Task to carry out → Find the lines of the material below that include the string "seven", then copy each one.

Supplied records →
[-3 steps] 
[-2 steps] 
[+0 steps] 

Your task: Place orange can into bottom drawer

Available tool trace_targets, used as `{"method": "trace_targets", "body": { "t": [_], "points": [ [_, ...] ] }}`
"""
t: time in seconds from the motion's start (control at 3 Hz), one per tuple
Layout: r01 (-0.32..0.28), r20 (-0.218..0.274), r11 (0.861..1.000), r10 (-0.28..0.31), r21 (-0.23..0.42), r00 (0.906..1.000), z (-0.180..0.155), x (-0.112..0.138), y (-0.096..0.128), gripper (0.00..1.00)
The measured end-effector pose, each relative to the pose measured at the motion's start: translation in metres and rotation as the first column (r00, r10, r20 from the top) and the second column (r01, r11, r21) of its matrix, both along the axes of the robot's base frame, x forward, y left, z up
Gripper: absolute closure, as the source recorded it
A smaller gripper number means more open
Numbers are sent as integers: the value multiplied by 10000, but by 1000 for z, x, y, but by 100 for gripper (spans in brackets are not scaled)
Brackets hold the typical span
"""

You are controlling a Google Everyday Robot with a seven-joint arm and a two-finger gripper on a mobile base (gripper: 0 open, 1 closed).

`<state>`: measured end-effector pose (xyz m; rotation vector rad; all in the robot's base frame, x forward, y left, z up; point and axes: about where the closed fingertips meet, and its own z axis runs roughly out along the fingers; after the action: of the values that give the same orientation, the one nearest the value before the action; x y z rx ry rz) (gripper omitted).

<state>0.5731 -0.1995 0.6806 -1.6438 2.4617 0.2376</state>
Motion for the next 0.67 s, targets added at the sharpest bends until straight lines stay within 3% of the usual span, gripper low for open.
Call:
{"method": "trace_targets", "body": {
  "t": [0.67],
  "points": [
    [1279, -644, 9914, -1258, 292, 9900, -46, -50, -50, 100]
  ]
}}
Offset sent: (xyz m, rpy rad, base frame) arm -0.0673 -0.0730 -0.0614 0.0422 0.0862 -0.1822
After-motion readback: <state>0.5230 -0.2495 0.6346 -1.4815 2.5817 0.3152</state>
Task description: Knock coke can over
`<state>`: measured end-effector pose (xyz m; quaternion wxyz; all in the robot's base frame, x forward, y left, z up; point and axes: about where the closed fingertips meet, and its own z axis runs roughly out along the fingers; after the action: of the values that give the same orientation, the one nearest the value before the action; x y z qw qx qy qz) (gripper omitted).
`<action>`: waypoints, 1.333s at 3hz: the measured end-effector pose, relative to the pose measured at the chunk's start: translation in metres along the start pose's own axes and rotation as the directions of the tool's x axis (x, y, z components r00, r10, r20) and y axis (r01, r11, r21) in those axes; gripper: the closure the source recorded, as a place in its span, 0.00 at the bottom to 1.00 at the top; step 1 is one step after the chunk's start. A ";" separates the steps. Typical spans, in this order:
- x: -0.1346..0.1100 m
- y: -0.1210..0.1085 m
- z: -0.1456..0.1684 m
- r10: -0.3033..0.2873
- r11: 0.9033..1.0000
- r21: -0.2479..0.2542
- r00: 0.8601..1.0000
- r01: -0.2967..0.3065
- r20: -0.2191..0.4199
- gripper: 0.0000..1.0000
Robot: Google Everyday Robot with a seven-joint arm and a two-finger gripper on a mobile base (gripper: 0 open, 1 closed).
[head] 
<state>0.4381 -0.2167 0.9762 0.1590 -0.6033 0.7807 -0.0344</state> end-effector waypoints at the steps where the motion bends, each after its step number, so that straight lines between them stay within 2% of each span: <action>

Solution to the problem →
You are controlling a Google Everyday Robot with a seven-joint arm and a two-finger gripper on a mobile base (gripper: 0 open, 1 closed).
Robot: Google Everyday Robot with a seven-joint arm and a two-finger gripper on a mobile base (gripper: 0 open, 1 closed).

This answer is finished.